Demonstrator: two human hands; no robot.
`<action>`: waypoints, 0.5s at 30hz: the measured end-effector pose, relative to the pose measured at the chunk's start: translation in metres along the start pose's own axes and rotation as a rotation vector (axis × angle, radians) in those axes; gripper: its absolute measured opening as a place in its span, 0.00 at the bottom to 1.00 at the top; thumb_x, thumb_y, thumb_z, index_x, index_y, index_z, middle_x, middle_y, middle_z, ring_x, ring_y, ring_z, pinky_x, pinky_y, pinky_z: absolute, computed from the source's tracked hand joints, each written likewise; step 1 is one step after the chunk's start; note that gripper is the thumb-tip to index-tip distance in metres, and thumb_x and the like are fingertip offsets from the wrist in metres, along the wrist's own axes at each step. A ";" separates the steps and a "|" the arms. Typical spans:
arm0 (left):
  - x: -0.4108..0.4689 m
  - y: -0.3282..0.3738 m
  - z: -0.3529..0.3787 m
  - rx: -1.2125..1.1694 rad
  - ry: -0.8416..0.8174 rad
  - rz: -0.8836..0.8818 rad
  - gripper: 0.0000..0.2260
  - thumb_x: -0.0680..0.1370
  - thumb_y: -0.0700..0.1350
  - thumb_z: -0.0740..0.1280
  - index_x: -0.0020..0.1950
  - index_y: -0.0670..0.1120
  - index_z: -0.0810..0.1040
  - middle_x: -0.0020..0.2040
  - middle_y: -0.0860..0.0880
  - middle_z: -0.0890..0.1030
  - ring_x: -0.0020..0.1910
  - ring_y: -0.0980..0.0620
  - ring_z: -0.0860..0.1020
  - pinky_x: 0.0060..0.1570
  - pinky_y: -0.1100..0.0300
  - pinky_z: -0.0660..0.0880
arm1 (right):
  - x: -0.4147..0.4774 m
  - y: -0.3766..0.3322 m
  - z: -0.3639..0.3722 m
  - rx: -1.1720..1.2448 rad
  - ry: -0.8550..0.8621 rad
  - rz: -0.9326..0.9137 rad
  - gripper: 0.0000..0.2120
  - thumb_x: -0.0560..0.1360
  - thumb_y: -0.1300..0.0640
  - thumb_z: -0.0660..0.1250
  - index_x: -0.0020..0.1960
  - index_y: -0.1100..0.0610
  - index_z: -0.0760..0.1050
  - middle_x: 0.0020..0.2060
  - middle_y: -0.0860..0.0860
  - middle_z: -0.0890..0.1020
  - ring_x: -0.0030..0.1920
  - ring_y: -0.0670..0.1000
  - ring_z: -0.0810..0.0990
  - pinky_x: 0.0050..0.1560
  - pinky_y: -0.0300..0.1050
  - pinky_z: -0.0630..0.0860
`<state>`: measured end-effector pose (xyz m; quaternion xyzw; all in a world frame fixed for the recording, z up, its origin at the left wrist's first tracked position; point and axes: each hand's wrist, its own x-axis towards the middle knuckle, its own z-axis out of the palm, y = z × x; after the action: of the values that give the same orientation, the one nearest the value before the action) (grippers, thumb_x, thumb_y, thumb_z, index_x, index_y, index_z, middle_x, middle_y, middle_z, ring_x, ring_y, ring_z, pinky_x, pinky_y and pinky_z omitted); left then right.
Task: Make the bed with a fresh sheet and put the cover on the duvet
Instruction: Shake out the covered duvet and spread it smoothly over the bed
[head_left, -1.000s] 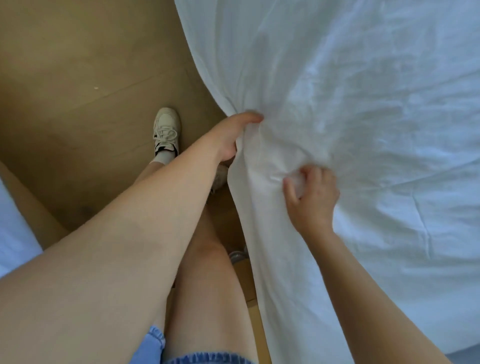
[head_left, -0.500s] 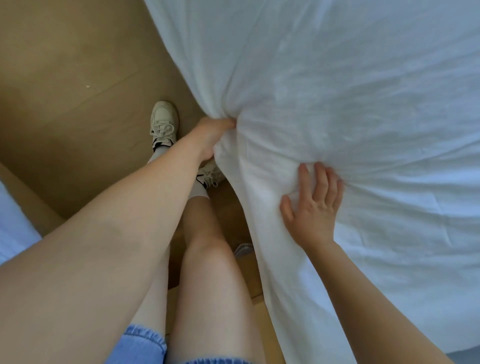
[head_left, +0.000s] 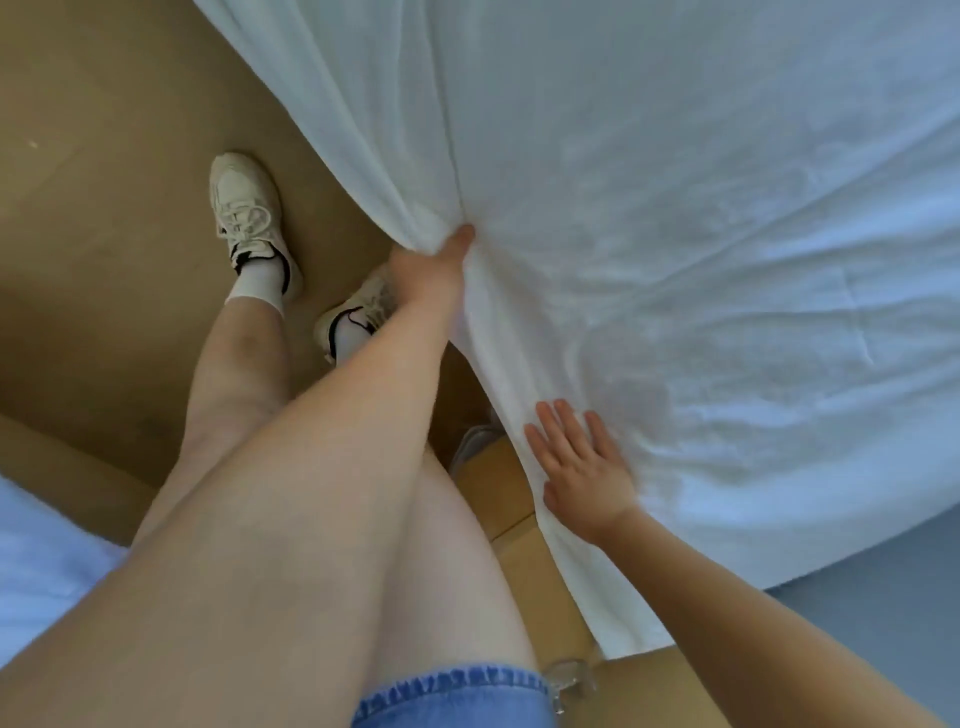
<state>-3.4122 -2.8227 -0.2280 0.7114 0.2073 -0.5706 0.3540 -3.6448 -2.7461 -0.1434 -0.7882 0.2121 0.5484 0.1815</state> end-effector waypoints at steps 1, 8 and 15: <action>-0.013 -0.015 0.011 -0.028 -0.025 -0.034 0.16 0.71 0.47 0.75 0.54 0.50 0.74 0.48 0.54 0.79 0.48 0.54 0.78 0.46 0.62 0.76 | -0.005 -0.003 0.002 0.036 0.063 0.042 0.34 0.77 0.51 0.59 0.77 0.57 0.48 0.75 0.58 0.39 0.75 0.58 0.35 0.72 0.57 0.30; -0.095 -0.110 0.027 0.216 -0.345 -0.443 0.38 0.67 0.49 0.77 0.73 0.49 0.61 0.63 0.50 0.76 0.60 0.50 0.75 0.62 0.52 0.71 | -0.046 -0.036 0.040 0.436 0.625 0.401 0.20 0.66 0.61 0.60 0.56 0.59 0.80 0.53 0.59 0.81 0.51 0.61 0.81 0.53 0.53 0.73; -0.142 -0.153 0.054 0.445 -0.400 -0.490 0.21 0.71 0.43 0.74 0.62 0.42 0.76 0.56 0.45 0.82 0.51 0.49 0.81 0.49 0.55 0.78 | -0.088 -0.071 0.091 0.956 0.471 1.175 0.16 0.70 0.59 0.67 0.56 0.62 0.77 0.54 0.59 0.78 0.50 0.62 0.77 0.41 0.53 0.73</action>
<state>-3.5925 -2.7452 -0.1376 0.5750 0.1693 -0.7967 0.0776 -3.7057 -2.6265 -0.0875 -0.4792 0.8388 0.2226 0.1313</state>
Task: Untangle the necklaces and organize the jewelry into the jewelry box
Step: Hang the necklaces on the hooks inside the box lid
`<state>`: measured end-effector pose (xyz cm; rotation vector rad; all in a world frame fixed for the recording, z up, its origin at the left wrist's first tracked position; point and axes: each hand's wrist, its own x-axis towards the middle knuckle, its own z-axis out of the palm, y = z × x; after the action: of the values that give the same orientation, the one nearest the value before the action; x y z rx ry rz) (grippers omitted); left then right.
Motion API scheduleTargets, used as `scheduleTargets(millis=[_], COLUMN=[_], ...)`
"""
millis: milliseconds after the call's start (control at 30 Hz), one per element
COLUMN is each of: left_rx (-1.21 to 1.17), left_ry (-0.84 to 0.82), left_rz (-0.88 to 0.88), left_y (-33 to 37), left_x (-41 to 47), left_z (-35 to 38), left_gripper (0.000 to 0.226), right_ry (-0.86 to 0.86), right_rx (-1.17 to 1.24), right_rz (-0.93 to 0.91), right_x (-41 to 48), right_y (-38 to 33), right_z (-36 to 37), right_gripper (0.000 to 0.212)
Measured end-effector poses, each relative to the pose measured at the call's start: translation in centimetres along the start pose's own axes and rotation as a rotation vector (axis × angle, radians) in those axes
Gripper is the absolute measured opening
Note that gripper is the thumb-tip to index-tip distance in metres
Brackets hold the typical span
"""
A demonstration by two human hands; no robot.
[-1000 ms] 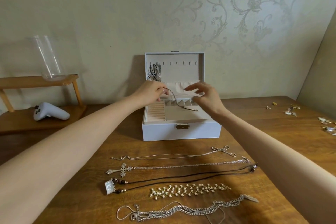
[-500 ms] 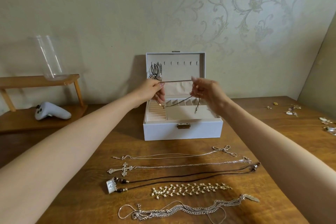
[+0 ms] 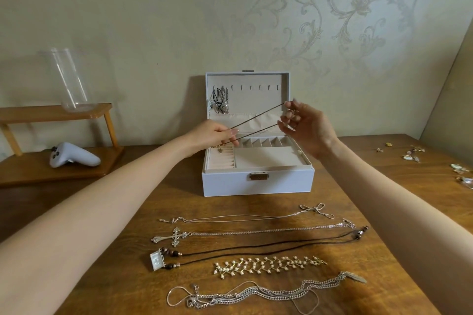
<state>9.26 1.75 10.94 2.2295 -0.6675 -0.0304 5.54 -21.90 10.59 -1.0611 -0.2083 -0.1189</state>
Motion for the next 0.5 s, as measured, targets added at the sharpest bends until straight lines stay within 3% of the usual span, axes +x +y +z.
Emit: scheduleTargets(millis=[300, 500], left_rx=[-0.028, -0.004], left_ry=[0.016, 0.044], left_rz=[-0.112, -0.189], left_y=[0.41, -0.53], left_x=[-0.14, 0.45], left_z=[0.22, 0.28], left_gripper=[0.042, 0.032], right_ry=[0.005, 0.037], right_rx=[0.016, -0.063], right_rz=[0.032, 0.007], right_x=[-0.16, -0.27], right_y=[0.29, 0.27], right_z=[0.46, 0.14], right_gripper=[0.015, 0.017])
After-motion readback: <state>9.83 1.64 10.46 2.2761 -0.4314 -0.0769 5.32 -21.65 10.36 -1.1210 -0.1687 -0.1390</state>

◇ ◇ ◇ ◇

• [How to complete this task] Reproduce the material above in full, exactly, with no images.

• [Task solution]
Demonstrator: two human hands; no robot.
`<action>`: waypoints, 0.5s at 30hz: the measured end-effector pose, relative to the pose measured at the chunk's start: translation in metres along the start pose's own axes and rotation as a rotation vector (axis × angle, radians) in those axes; gripper: its absolute measured opening as a place in its span, 0.00 at the bottom to 1.00 at the top; thumb_x, thumb_y, thumb_z, index_x, index_y, index_z, middle_x, middle_y, middle_z, ring_x, ring_y, ring_z, pinky_x, pinky_y, pinky_z: absolute, computed from the source's tracked hand joints, each written likewise; step 1 is one step after the chunk's start; note that gripper is the thumb-tip to index-tip distance in metres, and thumb_x and the like are fingertip offsets from the wrist in metres, along the wrist's own axes at each step. A ";" separates the steps and a "|" the arms. Typical spans:
arm0 (left):
  - x: -0.4108..0.4689 m
  - y: -0.3282..0.3738 m
  - z: -0.3529..0.3787 m
  - rx: -1.2125..1.1694 rad
  - ry: -0.8416..0.8174 rad
  - rz: -0.8836..0.8818 rad
  - gripper: 0.0000..0.2260
  - thumb_x: -0.0680..0.1370
  - thumb_y: -0.0700..0.1350
  - thumb_z: -0.0740..0.1280
  - index_x: -0.0020..0.1950
  - index_y: -0.0670..0.1120
  - index_z: -0.0810..0.1040
  - middle_x: -0.0020..0.2040
  - middle_y: -0.0860..0.0880
  - middle_z: -0.0890..0.1030
  - ring_x: -0.0020..0.1910
  - ring_y: -0.0980..0.0620
  - ring_z: -0.0860..0.1020
  - pinky_x: 0.0060..0.1570
  - pinky_y: -0.1100..0.0300
  - pinky_z: -0.0660..0.0880
arm1 (right):
  - x: -0.4147..0.4774 m
  - y: -0.3766..0.3322 m
  - z: -0.3639..0.3722 m
  - rx: -1.1720..1.2448 rad
  - ry: -0.8550..0.8621 rad
  - rz: -0.9326..0.9137 rad
  - gripper: 0.0000..0.2120
  - thumb_x: -0.0560..0.1360
  - thumb_y: -0.1300..0.0640
  - thumb_z: -0.0660..0.1250
  - index_x: -0.0020..0.1960
  - index_y: -0.1100..0.0610
  - index_z: -0.0760..0.1050
  - middle_x: 0.0020..0.2060
  - middle_y: -0.0860..0.0860
  - middle_z: -0.0890..0.1020
  - ring_x: -0.0030..0.1920
  - ring_y: -0.0670..0.1000
  - ring_z: -0.0810..0.0990
  - pinky_x: 0.0050..0.1560
  - pinky_y: -0.0300..0.1050
  - pinky_z: -0.0630..0.0860
`<state>`: measured end-effector pose (xyz m; quaternion xyzw; all in a world frame fixed for the recording, z up, its origin at the left wrist's first tracked position; point and axes: each hand's wrist, its own x-axis towards the middle knuckle, its own z-axis out of the palm, y = z × x; after the action: of the values that give the same orientation, the one nearest the value before the action) (grippers, thumb_x, thumb_y, thumb_z, index_x, index_y, index_z, middle_x, middle_y, middle_z, ring_x, ring_y, ring_z, pinky_x, pinky_y and pinky_z omitted); left then right.
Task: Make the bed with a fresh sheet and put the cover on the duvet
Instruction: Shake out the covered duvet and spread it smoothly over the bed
[head_left, -1.000s] 
[head_left, -0.500s] 
[head_left, +0.000s] 
<state>-3.4122 -2.8227 -0.2280 0.7114 0.2073 -0.5706 0.3540 -3.6448 -2.7461 -0.1434 -0.7882 0.2121 0.5484 0.1815</state> end-effector waypoints at steps 1, 8 and 15: <action>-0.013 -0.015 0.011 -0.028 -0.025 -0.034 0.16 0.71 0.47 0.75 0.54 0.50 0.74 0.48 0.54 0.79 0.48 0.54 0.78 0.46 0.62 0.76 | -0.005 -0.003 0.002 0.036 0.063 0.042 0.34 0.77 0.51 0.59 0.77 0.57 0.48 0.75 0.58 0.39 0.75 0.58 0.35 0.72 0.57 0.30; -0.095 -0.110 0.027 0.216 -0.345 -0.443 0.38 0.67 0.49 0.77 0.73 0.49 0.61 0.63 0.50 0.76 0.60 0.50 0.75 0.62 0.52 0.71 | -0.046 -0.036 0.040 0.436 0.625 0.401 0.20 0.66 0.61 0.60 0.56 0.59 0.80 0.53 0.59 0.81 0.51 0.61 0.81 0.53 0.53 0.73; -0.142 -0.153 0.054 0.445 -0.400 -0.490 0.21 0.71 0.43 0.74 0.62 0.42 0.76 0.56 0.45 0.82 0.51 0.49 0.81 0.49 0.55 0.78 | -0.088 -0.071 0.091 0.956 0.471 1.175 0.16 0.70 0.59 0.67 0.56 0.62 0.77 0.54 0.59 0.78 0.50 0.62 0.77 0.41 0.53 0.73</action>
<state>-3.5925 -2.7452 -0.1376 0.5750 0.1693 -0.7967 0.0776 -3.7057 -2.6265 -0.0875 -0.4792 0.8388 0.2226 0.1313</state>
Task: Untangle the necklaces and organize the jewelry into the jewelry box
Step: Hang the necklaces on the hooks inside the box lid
`<state>`: measured end-effector pose (xyz cm; rotation vector rad; all in a world frame fixed for the recording, z up, its origin at the left wrist's first tracked position; point and axes: each hand's wrist, its own x-axis towards the middle knuckle, its own z-axis out of the palm, y = z × x; after the action: of the values that give the same orientation, the one nearest the value before the action; x y z rx ry rz) (grippers omitted); left then right.
Motion API scheduleTargets, used as `scheduleTargets(millis=[_], COLUMN=[_], ...)`
"""
millis: milliseconds after the call's start (control at 30 Hz), one per element
COLUMN is each of: left_rx (-1.21 to 1.17), left_ry (-0.84 to 0.82), left_rz (-0.88 to 0.88), left_y (-33 to 37), left_x (-41 to 47), left_z (-35 to 38), left_gripper (0.000 to 0.226), right_ry (-0.86 to 0.86), right_rx (-1.17 to 1.24), right_rz (-0.93 to 0.91), right_x (-41 to 48), right_y (-38 to 33), right_z (-36 to 37), right_gripper (0.000 to 0.212)
Measured end-effector poses, each relative to the pose measured at the call's start: translation in centimetres along the start pose's own axes and rotation as a rotation vector (axis × angle, radians) in those axes
Gripper is the absolute measured opening
Note that gripper is the thumb-tip to index-tip distance in metres
Brackets hold the typical span
"""
A demonstration by two human hands; no robot.
[-1000 ms] 
[-500 ms] 
[+0 ms] 
<state>9.26 1.75 10.94 2.2295 -0.6675 -0.0304 5.54 -21.90 10.59 -1.0611 -0.2083 -0.1189</state>
Motion for the next 0.5 s, as measured, targets added at the sharpest bends until straight lines stay within 3% of the usual span, axes +x +y +z.
Emit: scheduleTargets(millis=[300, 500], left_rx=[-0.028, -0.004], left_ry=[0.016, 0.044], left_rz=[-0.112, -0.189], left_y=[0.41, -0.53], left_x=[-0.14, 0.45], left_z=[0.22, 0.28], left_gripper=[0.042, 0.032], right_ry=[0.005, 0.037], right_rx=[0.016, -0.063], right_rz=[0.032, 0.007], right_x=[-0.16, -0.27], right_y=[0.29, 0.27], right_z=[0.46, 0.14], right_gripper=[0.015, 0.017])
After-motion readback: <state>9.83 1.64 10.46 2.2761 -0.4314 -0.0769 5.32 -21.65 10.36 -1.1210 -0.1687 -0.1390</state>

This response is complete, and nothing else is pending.